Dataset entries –
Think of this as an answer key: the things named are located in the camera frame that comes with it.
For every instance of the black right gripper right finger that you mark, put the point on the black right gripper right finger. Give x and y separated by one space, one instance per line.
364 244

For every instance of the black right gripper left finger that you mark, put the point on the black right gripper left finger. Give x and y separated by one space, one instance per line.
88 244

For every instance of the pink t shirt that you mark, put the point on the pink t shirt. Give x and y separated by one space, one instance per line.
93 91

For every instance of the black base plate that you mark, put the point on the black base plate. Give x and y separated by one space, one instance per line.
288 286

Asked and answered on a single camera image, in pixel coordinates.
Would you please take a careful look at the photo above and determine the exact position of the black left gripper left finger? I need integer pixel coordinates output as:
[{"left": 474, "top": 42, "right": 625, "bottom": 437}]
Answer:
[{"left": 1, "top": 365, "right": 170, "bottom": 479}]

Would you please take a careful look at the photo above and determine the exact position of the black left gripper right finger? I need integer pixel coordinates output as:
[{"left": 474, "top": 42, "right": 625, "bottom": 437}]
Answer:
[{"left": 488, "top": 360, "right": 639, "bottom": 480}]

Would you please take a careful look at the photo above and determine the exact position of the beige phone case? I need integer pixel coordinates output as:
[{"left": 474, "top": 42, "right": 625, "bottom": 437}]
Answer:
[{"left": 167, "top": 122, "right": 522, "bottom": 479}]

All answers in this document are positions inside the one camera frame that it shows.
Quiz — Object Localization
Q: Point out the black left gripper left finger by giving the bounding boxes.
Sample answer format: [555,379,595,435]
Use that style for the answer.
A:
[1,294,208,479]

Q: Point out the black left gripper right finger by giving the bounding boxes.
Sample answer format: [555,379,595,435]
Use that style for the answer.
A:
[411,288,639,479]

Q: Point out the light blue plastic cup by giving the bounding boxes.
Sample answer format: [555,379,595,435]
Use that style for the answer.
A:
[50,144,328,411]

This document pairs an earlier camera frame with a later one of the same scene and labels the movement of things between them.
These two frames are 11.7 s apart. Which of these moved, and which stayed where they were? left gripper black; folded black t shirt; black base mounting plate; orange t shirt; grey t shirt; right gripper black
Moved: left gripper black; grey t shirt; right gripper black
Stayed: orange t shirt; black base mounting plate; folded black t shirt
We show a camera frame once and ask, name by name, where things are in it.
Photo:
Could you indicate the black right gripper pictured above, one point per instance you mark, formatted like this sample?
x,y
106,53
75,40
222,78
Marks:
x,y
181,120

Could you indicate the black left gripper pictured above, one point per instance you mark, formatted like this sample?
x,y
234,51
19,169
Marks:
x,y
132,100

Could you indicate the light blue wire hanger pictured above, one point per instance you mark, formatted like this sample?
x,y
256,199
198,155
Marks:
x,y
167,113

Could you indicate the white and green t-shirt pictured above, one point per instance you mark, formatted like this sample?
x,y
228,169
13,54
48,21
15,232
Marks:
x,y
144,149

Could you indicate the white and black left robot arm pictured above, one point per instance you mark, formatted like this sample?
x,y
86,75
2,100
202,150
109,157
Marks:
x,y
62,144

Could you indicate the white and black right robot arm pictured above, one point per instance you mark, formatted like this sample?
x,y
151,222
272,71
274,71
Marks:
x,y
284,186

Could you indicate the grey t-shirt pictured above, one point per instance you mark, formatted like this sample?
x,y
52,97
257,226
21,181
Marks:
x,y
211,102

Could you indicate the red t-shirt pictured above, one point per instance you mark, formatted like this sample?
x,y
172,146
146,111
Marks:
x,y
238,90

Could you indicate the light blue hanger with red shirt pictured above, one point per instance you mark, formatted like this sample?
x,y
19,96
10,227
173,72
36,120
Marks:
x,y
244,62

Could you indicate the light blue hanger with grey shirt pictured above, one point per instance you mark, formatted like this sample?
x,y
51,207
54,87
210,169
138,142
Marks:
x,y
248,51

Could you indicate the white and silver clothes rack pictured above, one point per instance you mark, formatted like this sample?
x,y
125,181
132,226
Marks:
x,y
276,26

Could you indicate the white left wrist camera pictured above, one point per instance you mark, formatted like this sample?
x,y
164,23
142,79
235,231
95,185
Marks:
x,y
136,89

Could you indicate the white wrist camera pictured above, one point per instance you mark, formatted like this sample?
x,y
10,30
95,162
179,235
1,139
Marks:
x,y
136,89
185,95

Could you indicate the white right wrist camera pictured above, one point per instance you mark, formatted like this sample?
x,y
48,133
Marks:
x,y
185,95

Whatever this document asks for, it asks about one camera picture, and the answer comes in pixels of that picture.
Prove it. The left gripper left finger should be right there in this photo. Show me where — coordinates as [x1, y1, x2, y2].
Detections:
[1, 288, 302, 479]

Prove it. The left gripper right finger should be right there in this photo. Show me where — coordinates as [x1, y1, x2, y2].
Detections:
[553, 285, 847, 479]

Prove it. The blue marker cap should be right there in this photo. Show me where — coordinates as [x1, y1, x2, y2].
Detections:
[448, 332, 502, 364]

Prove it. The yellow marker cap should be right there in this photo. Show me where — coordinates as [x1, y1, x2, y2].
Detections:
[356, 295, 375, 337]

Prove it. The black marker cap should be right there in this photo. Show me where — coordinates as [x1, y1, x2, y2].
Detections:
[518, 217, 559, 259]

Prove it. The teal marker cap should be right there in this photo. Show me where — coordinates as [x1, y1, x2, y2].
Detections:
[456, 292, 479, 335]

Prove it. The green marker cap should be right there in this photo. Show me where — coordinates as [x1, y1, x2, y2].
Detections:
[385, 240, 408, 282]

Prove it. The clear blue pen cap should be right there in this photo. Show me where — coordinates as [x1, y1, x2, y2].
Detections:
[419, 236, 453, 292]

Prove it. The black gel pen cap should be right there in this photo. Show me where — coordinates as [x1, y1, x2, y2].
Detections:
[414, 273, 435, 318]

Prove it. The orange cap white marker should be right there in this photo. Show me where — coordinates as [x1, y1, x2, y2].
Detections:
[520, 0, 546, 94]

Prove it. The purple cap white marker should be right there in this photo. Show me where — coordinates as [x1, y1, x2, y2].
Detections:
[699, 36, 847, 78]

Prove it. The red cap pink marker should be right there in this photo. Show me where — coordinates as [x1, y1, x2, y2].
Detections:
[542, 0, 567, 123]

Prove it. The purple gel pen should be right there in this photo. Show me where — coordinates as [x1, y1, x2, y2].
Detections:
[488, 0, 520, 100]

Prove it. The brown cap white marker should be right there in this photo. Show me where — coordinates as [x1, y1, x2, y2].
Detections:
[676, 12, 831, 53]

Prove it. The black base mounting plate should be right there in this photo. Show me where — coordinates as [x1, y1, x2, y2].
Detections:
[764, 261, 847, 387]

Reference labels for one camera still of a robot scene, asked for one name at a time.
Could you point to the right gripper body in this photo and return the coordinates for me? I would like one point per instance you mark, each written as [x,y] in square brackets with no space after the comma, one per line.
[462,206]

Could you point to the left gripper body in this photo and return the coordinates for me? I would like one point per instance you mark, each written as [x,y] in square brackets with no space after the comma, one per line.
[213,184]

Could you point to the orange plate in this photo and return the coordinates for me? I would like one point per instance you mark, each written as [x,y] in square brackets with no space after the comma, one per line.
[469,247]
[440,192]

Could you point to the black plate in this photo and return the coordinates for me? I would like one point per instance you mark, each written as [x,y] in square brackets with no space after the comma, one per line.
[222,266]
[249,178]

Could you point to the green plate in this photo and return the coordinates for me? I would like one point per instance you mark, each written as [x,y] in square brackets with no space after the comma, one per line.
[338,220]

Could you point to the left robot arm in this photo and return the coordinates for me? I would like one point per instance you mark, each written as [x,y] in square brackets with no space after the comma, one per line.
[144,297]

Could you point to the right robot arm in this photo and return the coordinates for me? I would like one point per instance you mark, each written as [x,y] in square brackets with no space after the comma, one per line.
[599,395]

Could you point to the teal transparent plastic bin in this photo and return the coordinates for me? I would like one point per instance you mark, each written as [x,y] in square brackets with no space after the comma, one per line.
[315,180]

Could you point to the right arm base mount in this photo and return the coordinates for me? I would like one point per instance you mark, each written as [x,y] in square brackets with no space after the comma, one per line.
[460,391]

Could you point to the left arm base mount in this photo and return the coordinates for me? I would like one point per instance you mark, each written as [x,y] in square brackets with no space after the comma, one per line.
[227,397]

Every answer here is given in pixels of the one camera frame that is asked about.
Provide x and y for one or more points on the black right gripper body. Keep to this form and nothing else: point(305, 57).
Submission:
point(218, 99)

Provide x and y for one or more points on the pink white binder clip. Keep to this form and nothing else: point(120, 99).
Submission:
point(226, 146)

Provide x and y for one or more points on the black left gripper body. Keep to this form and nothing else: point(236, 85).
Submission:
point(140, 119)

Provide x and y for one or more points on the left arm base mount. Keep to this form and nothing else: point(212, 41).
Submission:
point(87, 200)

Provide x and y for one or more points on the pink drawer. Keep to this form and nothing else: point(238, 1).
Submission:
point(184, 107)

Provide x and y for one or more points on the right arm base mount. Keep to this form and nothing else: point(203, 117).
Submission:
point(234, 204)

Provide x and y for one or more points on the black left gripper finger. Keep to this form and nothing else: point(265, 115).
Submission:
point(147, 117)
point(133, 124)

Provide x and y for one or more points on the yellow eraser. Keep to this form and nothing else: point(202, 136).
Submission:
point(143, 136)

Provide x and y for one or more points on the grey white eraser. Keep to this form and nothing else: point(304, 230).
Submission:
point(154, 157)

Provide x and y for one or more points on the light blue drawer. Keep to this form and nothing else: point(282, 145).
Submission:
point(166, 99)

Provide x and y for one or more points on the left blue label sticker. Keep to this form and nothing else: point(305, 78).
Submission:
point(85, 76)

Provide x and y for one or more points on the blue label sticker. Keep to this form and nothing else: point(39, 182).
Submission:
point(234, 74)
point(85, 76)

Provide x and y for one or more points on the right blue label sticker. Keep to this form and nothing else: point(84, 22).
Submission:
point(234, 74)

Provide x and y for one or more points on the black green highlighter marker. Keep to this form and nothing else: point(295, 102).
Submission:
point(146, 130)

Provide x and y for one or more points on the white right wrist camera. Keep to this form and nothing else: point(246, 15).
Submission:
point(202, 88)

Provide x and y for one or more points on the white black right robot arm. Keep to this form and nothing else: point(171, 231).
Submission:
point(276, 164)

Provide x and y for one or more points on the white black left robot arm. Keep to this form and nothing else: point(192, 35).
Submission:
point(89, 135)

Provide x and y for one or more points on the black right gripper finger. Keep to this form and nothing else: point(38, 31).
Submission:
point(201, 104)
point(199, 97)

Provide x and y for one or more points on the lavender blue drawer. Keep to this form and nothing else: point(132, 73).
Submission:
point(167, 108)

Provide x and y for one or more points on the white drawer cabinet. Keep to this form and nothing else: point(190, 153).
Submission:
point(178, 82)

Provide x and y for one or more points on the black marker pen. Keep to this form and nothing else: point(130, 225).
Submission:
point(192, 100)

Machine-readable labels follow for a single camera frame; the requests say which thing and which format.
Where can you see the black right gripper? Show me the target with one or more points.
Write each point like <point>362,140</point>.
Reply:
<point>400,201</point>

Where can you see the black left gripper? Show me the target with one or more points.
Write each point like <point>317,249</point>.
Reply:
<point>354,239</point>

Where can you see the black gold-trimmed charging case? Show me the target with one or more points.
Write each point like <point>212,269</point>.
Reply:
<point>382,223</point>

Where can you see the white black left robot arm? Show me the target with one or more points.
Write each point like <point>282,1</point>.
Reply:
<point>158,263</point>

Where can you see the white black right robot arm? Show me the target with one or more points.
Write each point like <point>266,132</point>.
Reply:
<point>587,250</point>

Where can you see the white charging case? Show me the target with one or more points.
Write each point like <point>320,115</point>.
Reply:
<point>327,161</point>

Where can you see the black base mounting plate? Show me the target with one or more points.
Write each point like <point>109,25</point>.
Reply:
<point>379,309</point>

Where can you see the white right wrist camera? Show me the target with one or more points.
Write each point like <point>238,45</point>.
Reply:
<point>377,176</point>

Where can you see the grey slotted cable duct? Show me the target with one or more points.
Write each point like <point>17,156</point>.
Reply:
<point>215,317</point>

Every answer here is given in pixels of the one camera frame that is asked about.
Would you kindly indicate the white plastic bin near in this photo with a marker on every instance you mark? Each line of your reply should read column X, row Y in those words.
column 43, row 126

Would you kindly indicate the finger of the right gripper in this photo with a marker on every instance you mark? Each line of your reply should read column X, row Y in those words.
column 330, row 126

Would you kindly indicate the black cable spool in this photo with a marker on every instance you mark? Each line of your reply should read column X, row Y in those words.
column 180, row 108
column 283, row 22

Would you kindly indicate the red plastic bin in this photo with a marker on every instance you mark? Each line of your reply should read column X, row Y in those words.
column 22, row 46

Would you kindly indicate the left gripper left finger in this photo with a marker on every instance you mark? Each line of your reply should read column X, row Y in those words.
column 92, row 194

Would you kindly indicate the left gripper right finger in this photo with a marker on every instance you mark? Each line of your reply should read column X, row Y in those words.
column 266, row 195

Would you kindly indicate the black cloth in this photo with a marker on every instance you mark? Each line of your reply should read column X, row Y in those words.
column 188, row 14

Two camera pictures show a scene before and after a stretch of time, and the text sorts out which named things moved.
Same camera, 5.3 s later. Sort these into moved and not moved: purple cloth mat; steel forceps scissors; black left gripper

Problem to solve – Restate the records above verbatim up to and including the line containing "Asked and answered".

Task answer –
Think of this as an answer key: the things named are located in the camera frame that comes with it.
For every instance of the black right gripper right finger that you mark, put the point on the black right gripper right finger. Give x and y separated by one space, one instance per line.
364 244

For every instance of the black right gripper left finger that you mark, put the point on the black right gripper left finger. Give x and y separated by one space, one instance per line.
88 244

For every instance of the pink t shirt that you mark, put the point on the pink t shirt. Give x and y separated by one space, one instance per line.
93 91

For every instance of the black base plate that you mark, put the point on the black base plate. Give x and y separated by one space, one instance per line.
288 286

Asked and answered on a single camera image, in pixel coordinates.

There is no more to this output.